As a guide, warrior and no-nonsense champion, Aisha Hinds’ Harriet Tubman has been a visceral force during this season of Underground. Teaching Rosalee how to move cargo undetected and working with Georgia and Elizabeth’s abolitionist sewing circle, “the most notorious runaway” has integrated herself among all aspects of the cause and in “Minty,” we finally get the full view of her life and backstory. In an unprecedented move on television, Underground chose to put the spotlight on one character to drive the entire episode, and Hinds’ performance was exhilarating and masterful to watch.
In a 19th century “TED Talk” of sorts, the audience meets the woman behind the legend as she paints an intricate tapestry of her childhood and how she became General Tubman. Born Araminta Ross around 1820, Tubman discusses the sisters that were sold away from her, and the horrendous abuse that she suffered as a child after bring hired out by her master to different estates. Even as a young girl, though she was often sickly, Harriet had a rebellious streak. She was mischievous and would use small acts of defiance to assert herself despite the conditions of her bondage. For Harriet Tubman, Harriet Beacher Stowe’s 1852 novel, Uncle Tom’s Cabin didn’t even scratch the surface of the horrors of slavery.

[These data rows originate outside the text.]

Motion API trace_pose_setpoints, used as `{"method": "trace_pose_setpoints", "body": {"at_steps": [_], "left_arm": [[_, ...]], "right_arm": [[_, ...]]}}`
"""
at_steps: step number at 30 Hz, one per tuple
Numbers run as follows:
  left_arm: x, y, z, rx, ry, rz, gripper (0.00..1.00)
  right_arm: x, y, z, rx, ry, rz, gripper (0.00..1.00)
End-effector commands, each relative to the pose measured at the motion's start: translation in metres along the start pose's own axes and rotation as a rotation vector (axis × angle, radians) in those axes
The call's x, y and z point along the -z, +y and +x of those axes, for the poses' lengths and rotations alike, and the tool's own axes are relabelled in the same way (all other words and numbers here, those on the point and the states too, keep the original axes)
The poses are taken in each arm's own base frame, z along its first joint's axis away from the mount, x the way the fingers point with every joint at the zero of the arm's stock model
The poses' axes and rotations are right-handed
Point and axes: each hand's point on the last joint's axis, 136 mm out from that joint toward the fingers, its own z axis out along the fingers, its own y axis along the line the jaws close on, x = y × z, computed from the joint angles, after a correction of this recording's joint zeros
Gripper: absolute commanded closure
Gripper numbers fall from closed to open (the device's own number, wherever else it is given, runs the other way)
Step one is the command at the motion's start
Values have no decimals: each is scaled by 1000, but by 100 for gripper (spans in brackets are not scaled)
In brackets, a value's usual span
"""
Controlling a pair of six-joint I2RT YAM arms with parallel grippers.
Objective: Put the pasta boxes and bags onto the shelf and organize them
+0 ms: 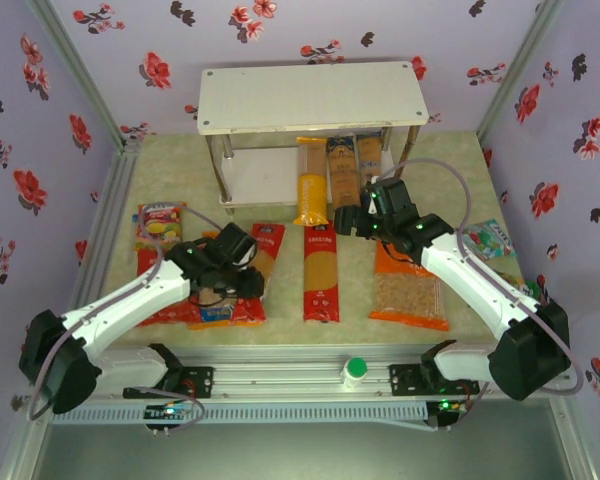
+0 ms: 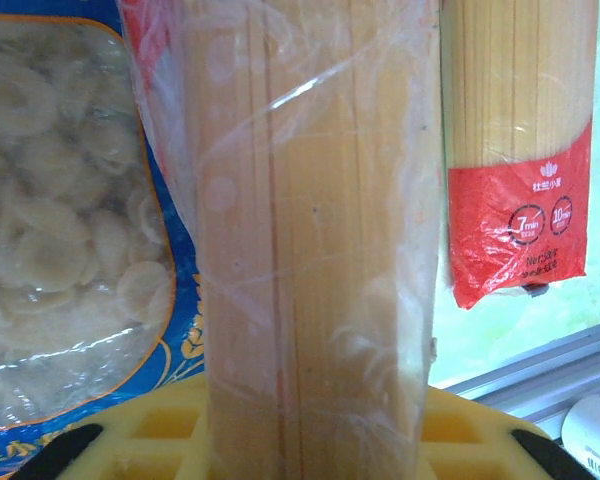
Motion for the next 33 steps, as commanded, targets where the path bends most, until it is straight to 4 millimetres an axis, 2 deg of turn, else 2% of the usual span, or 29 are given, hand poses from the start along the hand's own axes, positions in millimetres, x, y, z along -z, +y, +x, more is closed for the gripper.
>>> {"method": "trace_pose_setpoints", "body": {"at_steps": [1, 7, 11, 17, 23, 27, 33], "left_arm": [[35, -21, -41, -11, -178, 89, 100], [48, -29, -71, -31, -272, 126, 100], [52, -30, -106, -56, -342, 123, 100], [56, -37, -169, -124, -428, 96, 100], [33, -39, -226, -146, -440, 60, 100], [13, -37, -251, -134, -443, 29, 100], [-4, -34, -281, -118, -475, -26, 100]], "right_arm": [[0, 1, -5, -18, -25, -12, 3], [1, 0, -6, -18, -24, -9, 3], [1, 0, -6, -15, -23, -6, 3], [3, 1, -7, -11, -19, -5, 3], [4, 3, -9, -11, -15, -9, 3], [7, 1, -10, -7, -16, 1, 3], [7, 1, -10, -3, -14, 8, 3]]}}
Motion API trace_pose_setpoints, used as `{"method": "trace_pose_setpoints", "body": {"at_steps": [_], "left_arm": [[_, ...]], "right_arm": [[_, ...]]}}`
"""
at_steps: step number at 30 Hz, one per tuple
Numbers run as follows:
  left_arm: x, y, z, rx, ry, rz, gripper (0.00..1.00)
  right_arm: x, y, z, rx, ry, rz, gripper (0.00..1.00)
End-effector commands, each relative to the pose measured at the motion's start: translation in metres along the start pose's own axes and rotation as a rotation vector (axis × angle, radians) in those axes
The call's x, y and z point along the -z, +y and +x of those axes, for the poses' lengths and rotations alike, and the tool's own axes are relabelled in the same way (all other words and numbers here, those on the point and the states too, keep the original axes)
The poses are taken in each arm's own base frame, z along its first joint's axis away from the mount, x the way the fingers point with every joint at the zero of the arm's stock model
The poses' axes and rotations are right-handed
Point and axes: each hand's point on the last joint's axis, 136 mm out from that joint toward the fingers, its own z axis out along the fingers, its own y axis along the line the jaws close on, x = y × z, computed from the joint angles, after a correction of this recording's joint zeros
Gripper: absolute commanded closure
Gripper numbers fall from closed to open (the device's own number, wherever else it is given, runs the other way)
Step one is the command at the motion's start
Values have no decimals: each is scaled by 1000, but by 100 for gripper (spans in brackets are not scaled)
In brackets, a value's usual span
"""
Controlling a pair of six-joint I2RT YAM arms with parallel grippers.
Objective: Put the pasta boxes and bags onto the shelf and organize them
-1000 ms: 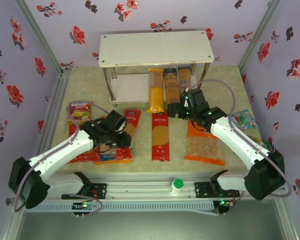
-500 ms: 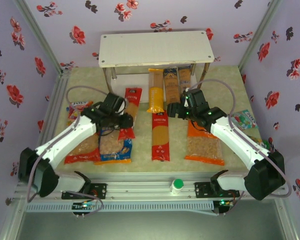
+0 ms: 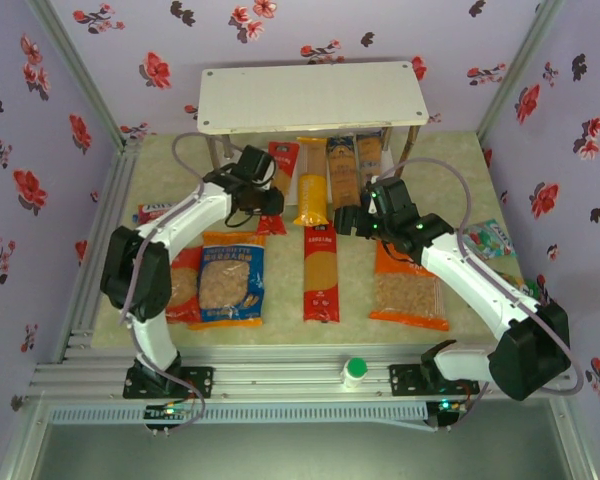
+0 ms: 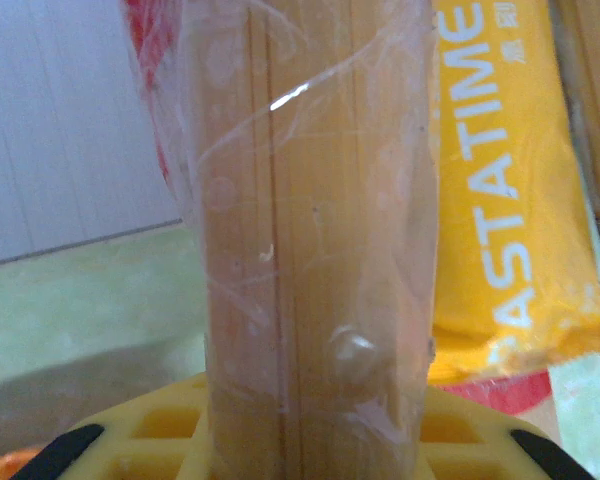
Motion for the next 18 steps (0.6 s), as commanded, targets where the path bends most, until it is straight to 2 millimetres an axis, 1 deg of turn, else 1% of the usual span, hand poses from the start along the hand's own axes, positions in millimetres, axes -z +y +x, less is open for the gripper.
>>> {"method": "trace_pose_setpoints", "body": {"at_steps": [1, 5, 9, 12, 18], "left_arm": [[25, -16, -72, -29, -239, 25, 100], [18, -16, -87, -24, -261, 6, 100], [4, -9, -95, -14, -253, -23, 100], [-9, -5, -96, 3, -235, -28, 100], [-29, 1, -87, 20, -190, -45, 100]], "right_arm": [[6, 0, -9, -2, -11, 9, 3], [3, 0, -8, 8, -3, 15, 3], [0, 0, -9, 16, 6, 17, 3], [-3, 0, -8, 20, 13, 19, 3], [-4, 0, -10, 23, 15, 21, 3]]}}
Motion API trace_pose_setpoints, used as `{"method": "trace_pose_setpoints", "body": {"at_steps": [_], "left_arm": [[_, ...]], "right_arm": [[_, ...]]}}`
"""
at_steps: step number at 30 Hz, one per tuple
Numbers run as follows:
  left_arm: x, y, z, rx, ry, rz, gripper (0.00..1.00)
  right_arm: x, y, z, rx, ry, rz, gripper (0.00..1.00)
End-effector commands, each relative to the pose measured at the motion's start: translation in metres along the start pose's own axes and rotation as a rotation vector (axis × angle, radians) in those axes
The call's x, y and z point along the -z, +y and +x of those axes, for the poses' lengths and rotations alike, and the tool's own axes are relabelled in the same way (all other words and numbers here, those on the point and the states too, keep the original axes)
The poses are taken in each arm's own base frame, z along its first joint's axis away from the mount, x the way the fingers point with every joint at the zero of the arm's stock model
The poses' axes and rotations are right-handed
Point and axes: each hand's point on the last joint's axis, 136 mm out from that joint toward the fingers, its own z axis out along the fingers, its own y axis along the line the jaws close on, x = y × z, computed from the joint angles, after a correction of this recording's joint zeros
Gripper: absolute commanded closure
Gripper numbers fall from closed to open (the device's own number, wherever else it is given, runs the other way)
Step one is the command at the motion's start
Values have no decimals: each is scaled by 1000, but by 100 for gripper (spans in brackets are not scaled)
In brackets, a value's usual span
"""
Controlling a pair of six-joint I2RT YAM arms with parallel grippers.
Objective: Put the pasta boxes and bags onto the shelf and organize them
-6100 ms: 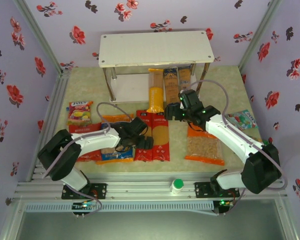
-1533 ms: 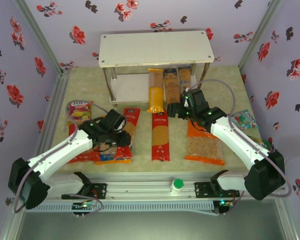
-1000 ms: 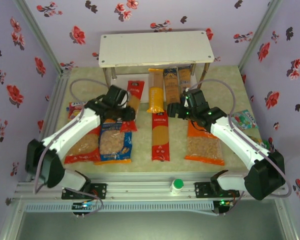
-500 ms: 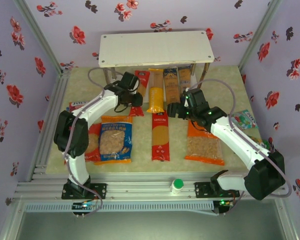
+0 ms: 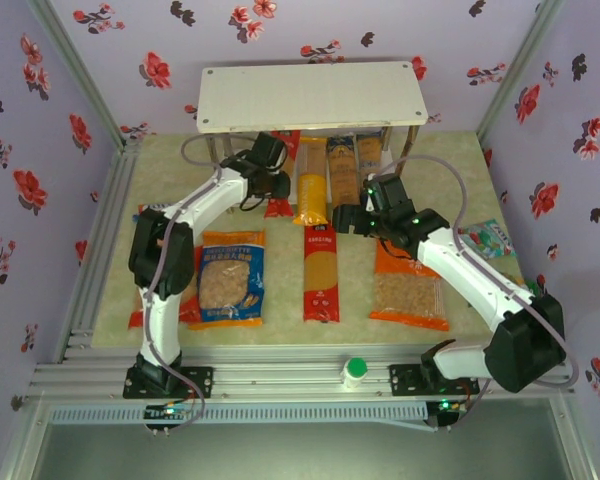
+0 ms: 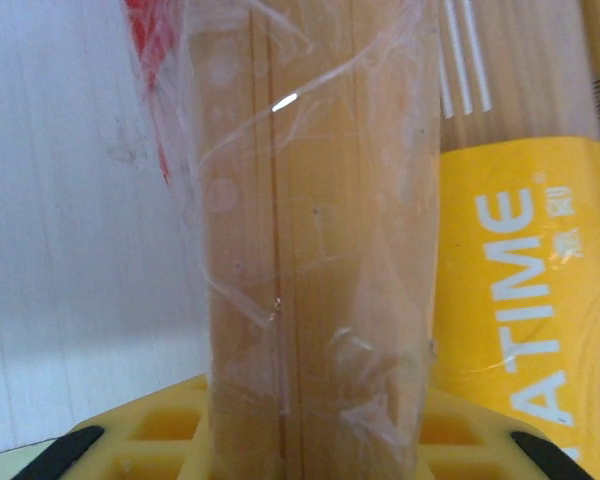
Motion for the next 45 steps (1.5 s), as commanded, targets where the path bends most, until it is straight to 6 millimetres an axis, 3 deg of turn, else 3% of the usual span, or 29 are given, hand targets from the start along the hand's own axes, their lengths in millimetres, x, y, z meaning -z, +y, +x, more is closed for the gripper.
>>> {"method": "trace_pose_setpoints", "body": {"at_steps": [1, 7, 10, 13, 22, 24, 27, 34, 39, 45], "left_arm": [[9, -3, -41, 18, -132, 29, 100], [-2, 0, -36, 32, -110, 20, 100], [-4, 1, -35, 37, -106, 18, 78], [-7, 1, -33, 34, -101, 20, 62], [-11, 3, -30, 37, -100, 29, 48], [-11, 3, -30, 39, -101, 30, 37], [-9, 3, -30, 36, -109, 33, 31], [17, 4, -37, 28, -182, 42, 30], [37, 1, -30, 11, -206, 43, 49], [52, 2, -29, -23, -275, 28, 33]], "right_arm": [[3, 0, -8, 12, -10, 8, 3], [1, 0, -8, 11, -4, 9, 3], [0, 0, -9, 9, -4, 9, 3], [1, 0, -8, 9, -4, 9, 3], [2, -2, -6, 8, -3, 14, 3], [3, -2, -6, 7, -3, 15, 3], [3, -2, -6, 6, -2, 17, 3], [5, -4, -5, 3, -7, 19, 3], [4, -4, -5, 0, -8, 17, 3], [2, -2, -4, -6, -2, 10, 3]]}}
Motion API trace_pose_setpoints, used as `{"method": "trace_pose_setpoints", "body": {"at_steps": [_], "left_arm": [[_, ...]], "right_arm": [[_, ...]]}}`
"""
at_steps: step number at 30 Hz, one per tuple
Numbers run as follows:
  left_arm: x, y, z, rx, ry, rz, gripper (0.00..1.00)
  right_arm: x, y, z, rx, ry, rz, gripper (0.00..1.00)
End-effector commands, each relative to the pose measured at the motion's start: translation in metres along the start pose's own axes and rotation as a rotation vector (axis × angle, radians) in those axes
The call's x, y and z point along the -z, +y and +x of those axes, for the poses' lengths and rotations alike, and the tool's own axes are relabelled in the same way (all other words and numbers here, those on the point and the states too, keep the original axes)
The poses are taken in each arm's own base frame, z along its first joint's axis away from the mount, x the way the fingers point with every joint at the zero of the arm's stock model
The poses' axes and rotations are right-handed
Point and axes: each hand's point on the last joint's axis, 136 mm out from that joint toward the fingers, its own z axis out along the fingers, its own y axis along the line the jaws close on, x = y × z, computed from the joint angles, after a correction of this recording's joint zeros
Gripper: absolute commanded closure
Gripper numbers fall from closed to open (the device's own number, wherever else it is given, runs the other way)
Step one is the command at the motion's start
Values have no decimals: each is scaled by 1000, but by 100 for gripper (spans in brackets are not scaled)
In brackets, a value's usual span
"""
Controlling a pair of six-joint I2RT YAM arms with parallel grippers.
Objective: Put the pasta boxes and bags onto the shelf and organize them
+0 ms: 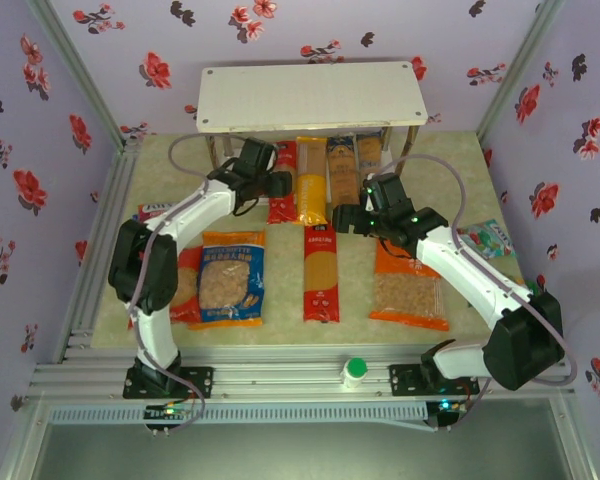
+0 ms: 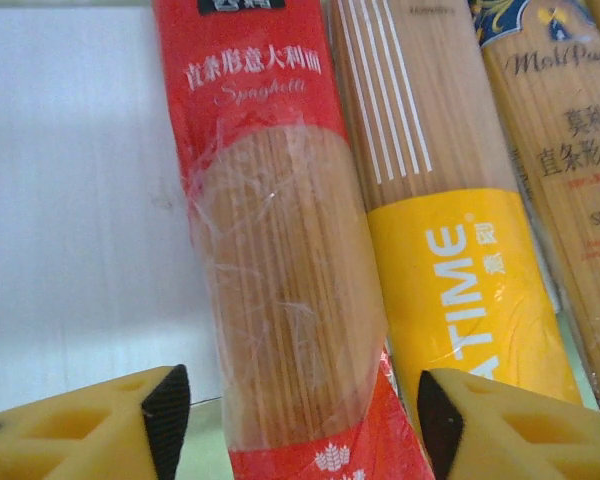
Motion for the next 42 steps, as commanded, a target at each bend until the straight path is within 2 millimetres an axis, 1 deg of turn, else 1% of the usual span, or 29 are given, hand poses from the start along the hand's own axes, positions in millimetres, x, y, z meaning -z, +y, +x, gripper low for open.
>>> {"method": "trace_pose_setpoints", "body": {"at_steps": [1, 3, 5, 7, 9, 11, 13, 16, 19, 22, 24, 26, 28, 29, 31, 34, 37, 40, 42], "left_arm": [[13, -1, -16, -26, -87, -6, 33], [20, -5, -15, -40, -99, 2, 34], [33, -15, -9, -71, -102, 11, 33], [53, -32, 6, -143, -95, 8, 32], [77, -46, 26, -199, -68, 4, 30], [96, -59, 54, -228, -24, 14, 29], [109, -70, 89, -221, 29, 43, 28], [114, -80, 136, -192, 112, 61, 26], [106, -92, 169, -131, 167, 93, 24], [95, -101, 188, -80, 207, 128, 25], [94, -101, 193, -67, 223, 128, 26], [99, -97, 193, -71, 221, 119, 27], [104, -88, 193, -81, 223, 94, 27], [107, -84, 193, -86, 227, 84, 27], [112, -75, 196, -87, 239, 65, 27], [119, -60, 198, -69, 242, 47, 27], [126, -48, 196, -47, 229, 42, 27], [129, -40, 195, -45, 228, 31, 27], [129, -36, 197, -52, 240, 21, 27]], "right_arm": [[5, -1, -5, -5, -13, 2, 3], [6, -2, -4, -3, -12, 7, 3], [9, -3, -4, 0, -18, 13, 3], [12, -5, -4, 8, -22, 22, 3], [14, -7, -3, 12, -22, 30, 2], [15, -9, -1, 11, -20, 36, 2], [15, -12, 2, 6, -20, 39, 1], [14, -13, 6, -7, -23, 28, 2], [14, -10, 10, -15, -17, 7, 2], [13, -12, 19, -23, 11, 5, 3], [10, -13, 32, -37, 50, -9, 8], [4, -12, 49, -56, 91, -36, 18], [-5, -12, 69, -79, 127, -57, 31], [-9, -11, 77, -88, 144, -65, 33], [-19, -9, 96, -99, 180, -68, 42], [-33, 3, 118, -98, 231, -84, 51], [-48, 14, 132, -84, 271, -76, 52], [-61, 17, 135, -91, 279, -67, 52], [-68, 18, 133, -92, 274, -56, 51]]}}
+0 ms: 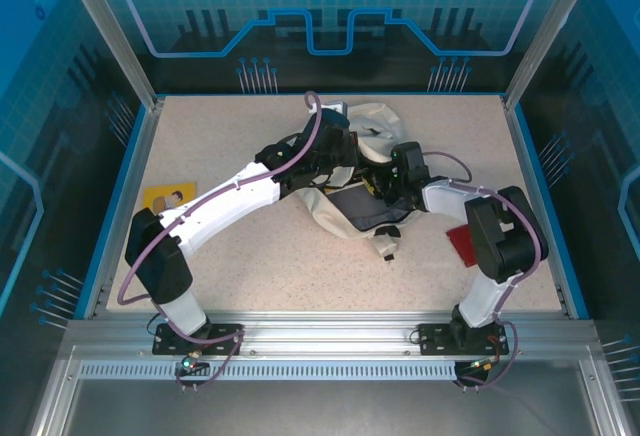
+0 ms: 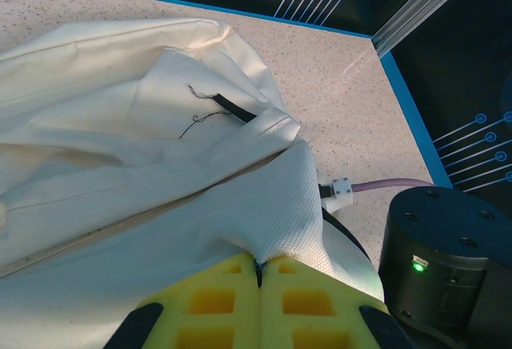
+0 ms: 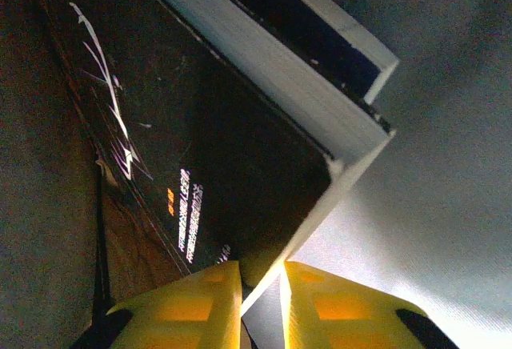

For Harriet, it was not just about abolitionists knowing her story; it was about them contemplating and fully understanding the violence of the institution of slavery and bondage itself. Despite her spunk and acts of resistance, Tubman came to realize that there could be no triumphs under slavery. Bolstered by rumors of her own sale to another plantation, Harriet decided to run for her freedom. However, as we learn in “Minty,” her actual journey to freedom did not begin the very first time she tried to run with her brothers. Though she only got a mile away from her plantation that first time, it sparked an inferno in Harriet that could not be doused. After befriending a white abolitionist, Harriet embarked on the journey that would lead to her tenuous freedom.